Advancing Methods for Quantum Dynamics Research

Advancing Methods for Quantum Dynamics Research

Quantum systems can behave in ways that are difficult to predict. Their dynamics may be influenced not only by the system itself, but also by its surrounding environment and by the memory of what happened in the past. Understanding and efficiently simulating these complex processes is a central challenge in quantum dynamics.

Hao Zeng, an N.E.T. master’s student, joined Professor Xiang Sun’s research group at NYU Shanghai in Fall 2023. His work has focused broadly on quantum dynamics, with each project building naturally on the progress and insights gained from the previous one.

He began by studying machine-learning approaches for quantum dynamics in open quantum systems. As this work advanced, he gradually took on related projects involving generalized quantum master equations, transfer-tensor methods, and numerically exact tensor-train techniques.

Although these projects use different computational and theoretical tools, they are closely connected by a common scientific goal: understanding and efficiently simulating complex quantum dynamics, especially in systems where environmental effects and memory play important roles. This continuity has allowed Hao to develop a coherent research profile rather than a collection of isolated projects. It has also enabled him to move progressively from data-driven modeling to physics-informed methods and rigorous numerical benchmarks.

One major direction of his research has been the use of neural networks to model non-Markovian quantum dynamics. In this work, Hao examined how the effectiveness of different neural-network architectures depends on the memory characteristics of the physical system. His results provided practical guidance for choosing machine-learning models while also revealing how physical structure can inform machine-learning model design.

He later extended this line of research to quantum wavepacket dynamics and nonadiabatic semiclassical dynamics. His paper, “Data-Driven versus Physics-Informed Neural Networks for Nonadiabatic Semiclassical Mapping Dynamics,” received the 2025 Outstanding Paper Award from Communications in Computational Chemistry. This recognition reflects both the scientific quality of the work and the broader relevance of combining physical principles with modern machine-learning methods.

Another important milestone is the acceptance of his paper, “Estimating Memory Time within the Frameworks of Generalized Quantum Master Equation and Transfer Tensor Methods,” in the Journal of Chemical Physics, 164, 224117 (2026). The study addresses a central problem in non-Markovian quantum dynamics: how to estimate the timescale over which a system retains memory of its earlier evolution. By connecting generalized quantum master equation and transfer-tensor method frameworks, the work contributes to the development of more efficient and reliable approaches for long-time quantum dynamics simulations.

Hao has also worked on numerically exact tensor-train methods for multi-state harmonic models and on benchmarking approximate quantum dynamics approaches. These projects provide rigorous reference results that help assess the accuracy and limitations of more approximate computational methods. Together with his machine-learning and effective model studies, this work forms a closely integrated research program centered on the development, validation, and application of methods for quantum dynamics.

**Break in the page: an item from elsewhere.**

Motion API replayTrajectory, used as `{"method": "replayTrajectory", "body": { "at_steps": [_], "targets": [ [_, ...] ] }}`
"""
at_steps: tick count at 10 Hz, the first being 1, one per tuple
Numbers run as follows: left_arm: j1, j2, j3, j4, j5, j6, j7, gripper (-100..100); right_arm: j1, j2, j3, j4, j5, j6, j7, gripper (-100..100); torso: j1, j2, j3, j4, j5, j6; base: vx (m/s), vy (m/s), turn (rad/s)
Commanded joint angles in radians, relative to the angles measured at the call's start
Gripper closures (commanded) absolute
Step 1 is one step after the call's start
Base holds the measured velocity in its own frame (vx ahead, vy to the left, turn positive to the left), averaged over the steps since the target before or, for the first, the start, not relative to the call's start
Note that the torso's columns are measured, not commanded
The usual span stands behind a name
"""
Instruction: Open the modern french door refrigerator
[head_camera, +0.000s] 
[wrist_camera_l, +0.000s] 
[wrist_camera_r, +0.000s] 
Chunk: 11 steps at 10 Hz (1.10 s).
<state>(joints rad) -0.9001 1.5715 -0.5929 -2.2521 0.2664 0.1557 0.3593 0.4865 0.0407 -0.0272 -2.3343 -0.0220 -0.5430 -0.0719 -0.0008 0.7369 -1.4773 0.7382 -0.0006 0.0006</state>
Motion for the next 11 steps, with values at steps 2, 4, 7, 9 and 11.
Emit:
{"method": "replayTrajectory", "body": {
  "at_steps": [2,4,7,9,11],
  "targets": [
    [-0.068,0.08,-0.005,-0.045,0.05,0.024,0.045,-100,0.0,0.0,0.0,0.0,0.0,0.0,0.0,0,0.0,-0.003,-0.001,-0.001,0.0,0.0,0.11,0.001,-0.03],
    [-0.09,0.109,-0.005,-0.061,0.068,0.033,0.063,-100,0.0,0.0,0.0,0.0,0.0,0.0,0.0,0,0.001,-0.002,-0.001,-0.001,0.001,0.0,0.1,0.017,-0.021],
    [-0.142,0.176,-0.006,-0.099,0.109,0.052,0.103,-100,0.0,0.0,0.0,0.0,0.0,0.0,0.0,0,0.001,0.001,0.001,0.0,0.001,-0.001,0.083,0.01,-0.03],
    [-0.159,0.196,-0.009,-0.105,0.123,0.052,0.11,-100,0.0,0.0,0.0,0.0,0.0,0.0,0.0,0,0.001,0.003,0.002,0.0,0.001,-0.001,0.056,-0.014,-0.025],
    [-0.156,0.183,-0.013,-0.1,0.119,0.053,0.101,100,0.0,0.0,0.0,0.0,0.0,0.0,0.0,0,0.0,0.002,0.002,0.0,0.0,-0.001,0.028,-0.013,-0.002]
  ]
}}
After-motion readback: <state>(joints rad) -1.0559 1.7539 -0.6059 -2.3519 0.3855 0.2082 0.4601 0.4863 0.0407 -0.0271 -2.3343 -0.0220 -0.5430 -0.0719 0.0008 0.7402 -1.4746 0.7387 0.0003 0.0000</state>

Beyond individual research outputs, Hao has contributed to the development of the QCDyn software package for nonadiabatic dynamics simulations of large condensed-phase systems. This work has given him experience in collaborative scientific software development and in translating theoretical methods into tools that can be used by a broader research community.

Hao’s progress has led to a strong publication record across journals including the Journal of Chemical Theory and Computation, Journal of Chemical Physics, and Communications in Computational Chemistry. He has also received the competitive N.E.T. Student Research Excellence Award in both 2025 and 2026.

The N.E.T. Program has provided Hao with access to complementary expertise in spectroscopy, theoretical chemistry, quantum dynamics, and computational methodology. Working with Professor Xiang Sun’s group at NYU Shanghai while maintaining his academic affiliation with ECNU has created a framework for joint training, supervision, and academic exchange.

Hao’s experience demonstrates how the N.E.T. Program can support gradual, connected, and increasingly independent research development. His achievements illustrate the value of the N.E.T. partnership: students are able to build deep expertise, pursue ambitious interdisciplinary research, and develop across multiple stages of a coherent scientific program. Hao’s story is a clear example of how sustained collaboration between NYU Shanghai and ECNU can create meaningful opportunities for graduate education and research excellence.